What you have to do =
Strip out the pictures and output each remaining line of the data word for word.
..............................
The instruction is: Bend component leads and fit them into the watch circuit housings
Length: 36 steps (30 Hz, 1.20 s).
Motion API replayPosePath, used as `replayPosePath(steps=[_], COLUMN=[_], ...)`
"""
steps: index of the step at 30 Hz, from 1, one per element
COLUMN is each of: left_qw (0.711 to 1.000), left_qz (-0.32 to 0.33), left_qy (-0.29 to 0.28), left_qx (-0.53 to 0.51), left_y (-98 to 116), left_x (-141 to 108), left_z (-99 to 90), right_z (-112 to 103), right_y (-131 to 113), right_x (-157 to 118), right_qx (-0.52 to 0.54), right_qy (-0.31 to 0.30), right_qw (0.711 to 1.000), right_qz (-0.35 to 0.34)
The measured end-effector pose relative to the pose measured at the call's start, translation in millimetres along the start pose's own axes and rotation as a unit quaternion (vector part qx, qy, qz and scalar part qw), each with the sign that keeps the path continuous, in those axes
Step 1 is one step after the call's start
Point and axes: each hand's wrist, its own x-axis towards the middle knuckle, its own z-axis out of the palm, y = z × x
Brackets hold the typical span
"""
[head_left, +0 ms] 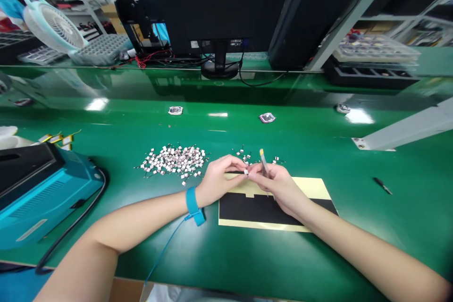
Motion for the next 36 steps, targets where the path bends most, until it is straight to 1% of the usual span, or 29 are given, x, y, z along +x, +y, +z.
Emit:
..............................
Response for this exercise =
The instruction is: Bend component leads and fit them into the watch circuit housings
Length: 36 steps (30 Hz, 1.20 s).
Motion API replayPosePath, used as `replayPosePath(steps=[_], COLUMN=[_], ...)`
"""
steps: index of the step at 30 Hz, from 1, one per element
COLUMN is each of: left_qw (0.711 to 1.000), left_qz (-0.32 to 0.33), left_qy (-0.29 to 0.28), left_qx (-0.53 to 0.51), left_y (-98 to 116), left_x (-141 to 108), left_z (-99 to 90), right_z (-112 to 103), right_y (-131 to 113), right_x (-157 to 118), right_qx (-0.52 to 0.54), right_qy (-0.31 to 0.30), right_qw (0.711 to 1.000), right_qz (-0.35 to 0.34)
The measured end-effector pose relative to the pose measured at the call's start, translation in millimetres along the start pose's own axes and rotation as a unit quaternion (vector part qx, qy, qz and scalar part qw), each with the sign that keeps the path continuous, in those axes
Step 1 is one step after the call's start
Point and axes: each hand's wrist, its own x-axis towards the middle knuckle, its own z-axis out of the palm, y = z × x
Brackets hold the typical span
"""
[head_left, +0 ms] 
Motion for the next 36 steps, targets where the path bends most, until it is straight to 1% of the usual span, or 29 are given, x, y, z along +x, +y, +z.
Emit:

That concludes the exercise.